A outra federação estadual da América do Norte, que actualmente se denomina Canadá, tem leis e princípios constitucionais bastante peculiares, que na sua grande maioria revertem a favor dos seus habitantes, as contradições são gritantes, esta federação que ainda admite que um ditador (neste caso ditadora, pois é a “Rainha” dos Ingleses e do que resta do Império Britânico nas ilhas Britânicas) a represente formalmente como chefe de estado tem provavelmente o único partido do mundo reconhecido intitulado “Partido da Marijuana do Canadá” que defende abertamente a legalização das drogas leves e duras sendo esse o seu principal objectivo eleitoral.
Um dos princípios constitucionais tem a ver com a possibilidade da criação e existência, nas comunidades e aos habitantes a que estes aderem, de “Tribunais Arbitrais específicos”, isto deve-se a factores culturais específicos canadianos, o mais importante tem a ver com as diferentes minorias indígenas e autóctones que vivem nesse território e que querem que se aplique asa suas leis tradicionais outro não menos irrelevante tem a ver com a comunidade francófona, que vive não só no Quebeque (onde tem leis e tribunais específicos e uma larga autonomia judicial), mas também espalha pelos restantes estados do país e que quer que o direito que se lhe aplicava no Quebeque se aplique nos estados onde vivem.
Entretanto e ao abrigo desta especificidade foram criados “Tribunais Arbitrais específicos” para aplicação da charia (lei islâmica), que como lei comunitária que é, foi reconhecida na sua legitimidade para ser aplicada ás pessoas de credo islâmico, não obstante de esta ter um fundamento religioso que, entre outras coisas, não reconhece a igualdade entre homens e mulheres, na resolução de questões de família e, designadamente, em assuntos de divórcio, de tutela de crianças e de herança.
A instituição de um tribunal com esta especificidade própria levou á criação de desigualdades entre pessoas que não só vivem dentro do mesmo território como até têm a mesma nacionalidade, tal situação levou á criação de um movimento de contestação dentro do país e de movimentos internacionais laicos que manifestando a sua solidariedade com a campanha internacional, desenvolvem acções de protesto contra o reconhecimento da aplicação das leis da charia no país, visto que tais leis já provocaram conflitos e até injustiças gritantes.
E porquê contestar a aplicação de tais leis e não as que são aplicadas pelas tribos indígenas autóctones, estas ultimas baseiam-se em casos jurisprudências vindos do concelho dos mais velhos que têm muitas vezes assento mulheres, é procurado a justiça pelo consenso e com a colonização ocidental estes assumiram diversos valores como também seus, ou seja, a sua aplicação leva a raras injustiças (pelo menos pela sensibilidade ocidental e laica) do que a aplicação das leis da charia.
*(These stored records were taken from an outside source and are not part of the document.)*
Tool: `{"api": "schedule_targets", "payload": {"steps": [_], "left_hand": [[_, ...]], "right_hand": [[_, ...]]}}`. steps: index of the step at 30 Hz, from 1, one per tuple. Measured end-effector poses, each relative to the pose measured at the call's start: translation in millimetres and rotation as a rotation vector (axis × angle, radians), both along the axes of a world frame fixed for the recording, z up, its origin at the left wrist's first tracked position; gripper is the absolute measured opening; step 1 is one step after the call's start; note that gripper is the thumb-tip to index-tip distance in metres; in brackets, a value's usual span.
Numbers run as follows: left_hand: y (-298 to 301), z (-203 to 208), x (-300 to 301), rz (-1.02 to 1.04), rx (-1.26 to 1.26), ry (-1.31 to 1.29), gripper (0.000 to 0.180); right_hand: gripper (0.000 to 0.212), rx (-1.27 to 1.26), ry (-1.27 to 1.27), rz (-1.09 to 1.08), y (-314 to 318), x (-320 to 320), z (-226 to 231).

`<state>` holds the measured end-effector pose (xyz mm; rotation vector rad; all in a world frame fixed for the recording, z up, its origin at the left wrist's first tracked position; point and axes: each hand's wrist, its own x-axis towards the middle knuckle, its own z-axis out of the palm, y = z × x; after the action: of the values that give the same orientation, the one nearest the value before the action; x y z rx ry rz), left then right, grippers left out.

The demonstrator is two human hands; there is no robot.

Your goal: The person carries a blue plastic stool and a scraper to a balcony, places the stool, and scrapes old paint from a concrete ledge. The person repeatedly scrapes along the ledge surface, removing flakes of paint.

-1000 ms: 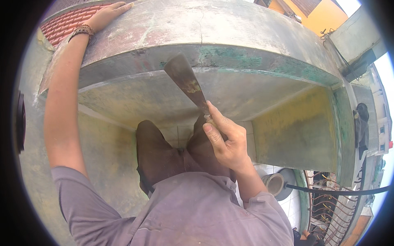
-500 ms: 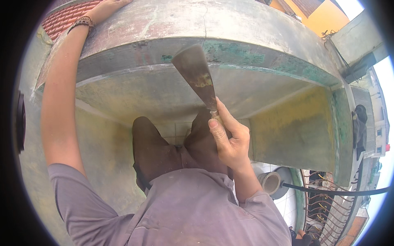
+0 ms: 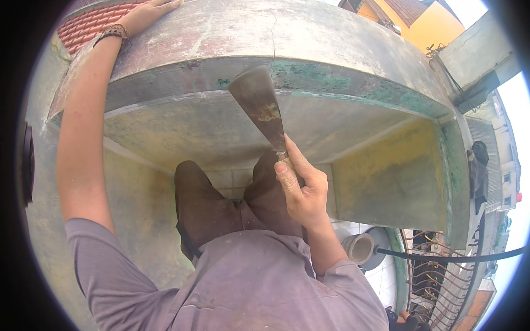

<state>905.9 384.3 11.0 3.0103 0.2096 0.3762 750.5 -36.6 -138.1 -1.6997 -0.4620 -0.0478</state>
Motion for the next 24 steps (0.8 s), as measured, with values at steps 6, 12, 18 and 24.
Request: {"api": "schedule_targets", "payload": {"steps": [6,12,18,24], "left_hand": [[-12,2,-9,0.065,-0.053,0.021,0.069],[-12,5,-9,0.076,-0.059,0.040,0.071],[-8,3,-6,0.004,-0.072,0.035,0.069],[-15,8,-13,0.004,-0.074,0.023,0.068]], "right_hand": [[0.047,0.064,0.043,0.037,-6,0,-4],[0.048,0.083,0.071,0.030,-4,-4,-3],[0.047,0.141,0.079,0.033,4,-2,-10],[0.046,0.200,0.088,0.071,3,-2,-17]]}}
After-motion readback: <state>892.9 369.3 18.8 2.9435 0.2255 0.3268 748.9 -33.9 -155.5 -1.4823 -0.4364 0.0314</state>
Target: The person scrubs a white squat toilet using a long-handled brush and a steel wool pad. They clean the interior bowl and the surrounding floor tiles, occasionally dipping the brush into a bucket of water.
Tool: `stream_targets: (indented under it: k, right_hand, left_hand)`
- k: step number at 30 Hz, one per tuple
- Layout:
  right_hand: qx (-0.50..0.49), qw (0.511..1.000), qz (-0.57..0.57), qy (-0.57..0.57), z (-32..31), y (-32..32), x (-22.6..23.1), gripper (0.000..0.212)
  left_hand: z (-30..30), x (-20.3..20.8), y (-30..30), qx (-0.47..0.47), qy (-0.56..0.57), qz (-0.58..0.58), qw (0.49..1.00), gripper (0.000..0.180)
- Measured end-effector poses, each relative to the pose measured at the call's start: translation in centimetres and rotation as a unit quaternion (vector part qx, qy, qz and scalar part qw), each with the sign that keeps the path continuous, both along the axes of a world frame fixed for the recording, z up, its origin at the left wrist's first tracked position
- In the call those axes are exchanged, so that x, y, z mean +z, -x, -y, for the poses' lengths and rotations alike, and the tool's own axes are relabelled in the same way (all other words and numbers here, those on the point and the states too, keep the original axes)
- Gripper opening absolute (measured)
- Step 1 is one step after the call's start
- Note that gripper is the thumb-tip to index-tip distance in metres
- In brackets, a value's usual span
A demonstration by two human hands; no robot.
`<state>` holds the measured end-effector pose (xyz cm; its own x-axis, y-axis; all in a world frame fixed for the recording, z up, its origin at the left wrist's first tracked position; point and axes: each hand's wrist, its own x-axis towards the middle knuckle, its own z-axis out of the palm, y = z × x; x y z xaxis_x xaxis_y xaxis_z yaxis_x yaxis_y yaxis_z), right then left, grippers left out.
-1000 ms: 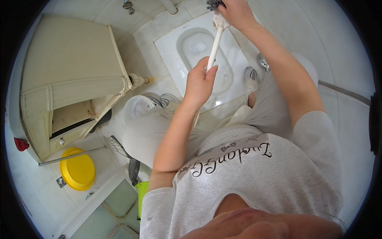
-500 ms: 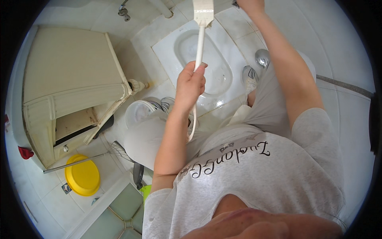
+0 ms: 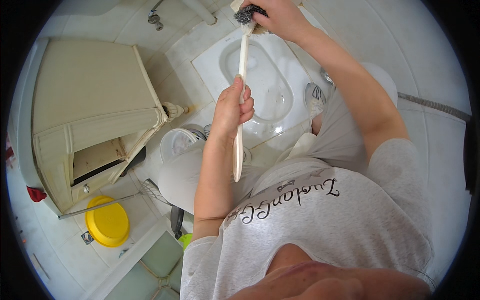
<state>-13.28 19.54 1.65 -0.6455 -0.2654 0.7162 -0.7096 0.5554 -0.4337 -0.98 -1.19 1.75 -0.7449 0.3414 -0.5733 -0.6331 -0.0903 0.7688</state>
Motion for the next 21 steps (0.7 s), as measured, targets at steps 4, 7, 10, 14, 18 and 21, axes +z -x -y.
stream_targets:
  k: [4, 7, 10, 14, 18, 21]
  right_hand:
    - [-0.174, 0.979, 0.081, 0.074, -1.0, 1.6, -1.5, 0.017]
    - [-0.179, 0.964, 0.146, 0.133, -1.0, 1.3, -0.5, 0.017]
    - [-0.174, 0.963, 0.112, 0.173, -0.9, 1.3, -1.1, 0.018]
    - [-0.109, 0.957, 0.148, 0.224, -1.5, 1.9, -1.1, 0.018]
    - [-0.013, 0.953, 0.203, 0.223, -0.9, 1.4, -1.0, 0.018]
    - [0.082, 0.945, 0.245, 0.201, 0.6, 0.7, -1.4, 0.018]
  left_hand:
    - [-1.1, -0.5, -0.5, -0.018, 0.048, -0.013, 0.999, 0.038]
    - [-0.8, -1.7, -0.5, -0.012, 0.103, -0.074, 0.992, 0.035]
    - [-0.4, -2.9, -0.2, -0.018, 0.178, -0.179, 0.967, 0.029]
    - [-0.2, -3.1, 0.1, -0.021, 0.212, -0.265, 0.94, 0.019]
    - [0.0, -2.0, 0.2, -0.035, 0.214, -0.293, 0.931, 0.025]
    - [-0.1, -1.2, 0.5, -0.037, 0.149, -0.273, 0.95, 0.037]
Mas mais importante do que a noção de justiça ou injustiça e a susceptibilidade que a mesma provoca, a aceitação da aplicação de leis religiosas em estados laicos é por sí só uma aberração, indo contra qualquer principio basilar de tolerância religiosa, pois a criação de guetos religiosos onde á uma auto aplicação da justiça (um dos pilares de estabilidade das sociedades e regimes minimamente democráticos) pode criar situações de guerras e atomizações desnecessárias numa sociedade em que a aplicação da lei que se presume geral e abstracta (mesmo os regimes com regra de precedente baseia-se em regras e normas gerais e abstractas para os mesmos serem aceites) não só porque assim todas as partes são tratadas por igual aumentando-se a segurança na aplicação das normas como a aceitação das normas é mais consensual, no fundo o contrário do que aconteceu com esta situação criada.
As sociedades baseadas num legalismo laico têm que se precaver contra sistemas jurídicos que se baseiam num legalismo confessional, pois a subversão como vemos neste caso é facilmente imposta, estejamos então atentos e não só aos islâmicos, mas também porque esses são mais sub-reptícios nas sociedades ocidentais, ao legalismo influenciado pelo dogmatismo católico apostólico romano ou puritano protestante ou evangélico.
P.S. – Reflexão também publicada no Geosapiens.